# Goal of the exercise
Check each line of the listing for the string "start". Copy those where it appears.

# Recorded information
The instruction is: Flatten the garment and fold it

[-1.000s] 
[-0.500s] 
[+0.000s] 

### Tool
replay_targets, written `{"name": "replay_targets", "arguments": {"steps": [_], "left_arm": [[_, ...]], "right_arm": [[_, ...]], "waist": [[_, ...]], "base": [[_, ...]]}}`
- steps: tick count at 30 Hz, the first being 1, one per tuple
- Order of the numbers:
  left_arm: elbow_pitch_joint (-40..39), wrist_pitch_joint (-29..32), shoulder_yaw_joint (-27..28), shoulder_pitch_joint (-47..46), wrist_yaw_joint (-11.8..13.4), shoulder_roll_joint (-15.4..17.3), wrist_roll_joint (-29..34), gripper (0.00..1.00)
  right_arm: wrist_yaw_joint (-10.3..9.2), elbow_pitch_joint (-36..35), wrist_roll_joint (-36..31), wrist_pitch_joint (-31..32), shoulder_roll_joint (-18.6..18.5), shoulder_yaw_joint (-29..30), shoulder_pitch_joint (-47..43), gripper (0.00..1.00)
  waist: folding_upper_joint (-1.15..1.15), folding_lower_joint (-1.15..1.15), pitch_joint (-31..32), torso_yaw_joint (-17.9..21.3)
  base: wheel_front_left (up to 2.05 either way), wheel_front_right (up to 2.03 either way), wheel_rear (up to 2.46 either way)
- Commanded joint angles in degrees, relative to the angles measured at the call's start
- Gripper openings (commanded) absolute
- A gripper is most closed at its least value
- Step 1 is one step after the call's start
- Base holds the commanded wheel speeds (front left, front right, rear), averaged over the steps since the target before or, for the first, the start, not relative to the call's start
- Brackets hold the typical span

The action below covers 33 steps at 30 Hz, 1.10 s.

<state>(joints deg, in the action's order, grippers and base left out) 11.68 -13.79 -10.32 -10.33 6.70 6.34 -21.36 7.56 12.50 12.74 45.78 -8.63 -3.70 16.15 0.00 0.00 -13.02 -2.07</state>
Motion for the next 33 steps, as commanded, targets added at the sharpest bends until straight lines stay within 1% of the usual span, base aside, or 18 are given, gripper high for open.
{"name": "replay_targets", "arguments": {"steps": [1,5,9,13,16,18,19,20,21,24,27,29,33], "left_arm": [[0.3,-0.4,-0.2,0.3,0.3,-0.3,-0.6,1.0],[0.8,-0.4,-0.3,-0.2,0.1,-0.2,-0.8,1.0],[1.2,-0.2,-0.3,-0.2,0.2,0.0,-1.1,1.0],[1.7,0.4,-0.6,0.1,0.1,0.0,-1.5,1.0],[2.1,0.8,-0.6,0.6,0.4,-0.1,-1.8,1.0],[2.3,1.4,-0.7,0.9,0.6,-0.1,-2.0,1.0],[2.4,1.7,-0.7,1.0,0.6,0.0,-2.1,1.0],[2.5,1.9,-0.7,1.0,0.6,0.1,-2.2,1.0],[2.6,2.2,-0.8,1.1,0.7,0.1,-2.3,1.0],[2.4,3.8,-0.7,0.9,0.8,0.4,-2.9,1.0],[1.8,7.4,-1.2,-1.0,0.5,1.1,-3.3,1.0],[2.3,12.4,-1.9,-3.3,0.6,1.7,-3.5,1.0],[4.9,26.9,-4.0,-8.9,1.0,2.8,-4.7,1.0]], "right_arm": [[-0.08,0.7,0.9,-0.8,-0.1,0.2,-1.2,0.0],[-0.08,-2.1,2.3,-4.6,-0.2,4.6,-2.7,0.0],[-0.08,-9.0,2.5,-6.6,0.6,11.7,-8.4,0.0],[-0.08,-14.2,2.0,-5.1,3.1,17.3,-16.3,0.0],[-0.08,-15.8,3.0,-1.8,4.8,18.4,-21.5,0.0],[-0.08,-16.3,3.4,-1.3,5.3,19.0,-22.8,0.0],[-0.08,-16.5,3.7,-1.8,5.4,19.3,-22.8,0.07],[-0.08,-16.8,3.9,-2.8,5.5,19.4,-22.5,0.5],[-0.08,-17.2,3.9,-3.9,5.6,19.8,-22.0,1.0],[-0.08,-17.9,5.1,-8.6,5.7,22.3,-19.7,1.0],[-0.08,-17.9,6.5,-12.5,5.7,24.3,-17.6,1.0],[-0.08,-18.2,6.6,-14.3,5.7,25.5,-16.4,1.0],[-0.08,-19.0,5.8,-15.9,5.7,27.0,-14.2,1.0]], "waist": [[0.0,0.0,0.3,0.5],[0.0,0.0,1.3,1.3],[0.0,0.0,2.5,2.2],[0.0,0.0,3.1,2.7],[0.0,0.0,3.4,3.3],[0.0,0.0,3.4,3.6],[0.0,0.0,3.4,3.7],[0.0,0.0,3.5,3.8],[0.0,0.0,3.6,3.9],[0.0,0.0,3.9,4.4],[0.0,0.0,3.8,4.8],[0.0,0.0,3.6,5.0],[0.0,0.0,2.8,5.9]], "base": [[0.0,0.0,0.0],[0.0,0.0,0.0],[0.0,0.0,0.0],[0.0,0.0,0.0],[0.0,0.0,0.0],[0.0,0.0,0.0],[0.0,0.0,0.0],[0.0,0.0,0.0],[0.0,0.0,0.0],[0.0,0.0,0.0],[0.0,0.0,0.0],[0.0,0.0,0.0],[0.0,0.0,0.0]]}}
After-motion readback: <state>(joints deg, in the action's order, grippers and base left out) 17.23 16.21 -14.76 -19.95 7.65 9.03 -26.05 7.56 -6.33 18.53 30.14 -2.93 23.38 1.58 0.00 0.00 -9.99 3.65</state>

# Task solution
- Commanded joint angles in degrees, relative to the angles measured at the call's start
- Step 1 is one step after the call's start
- Base holds the commanded wheel speeds (front left, front right, rear), averaged over the steps since the target before or, for the first, the start, not relative to the call's start

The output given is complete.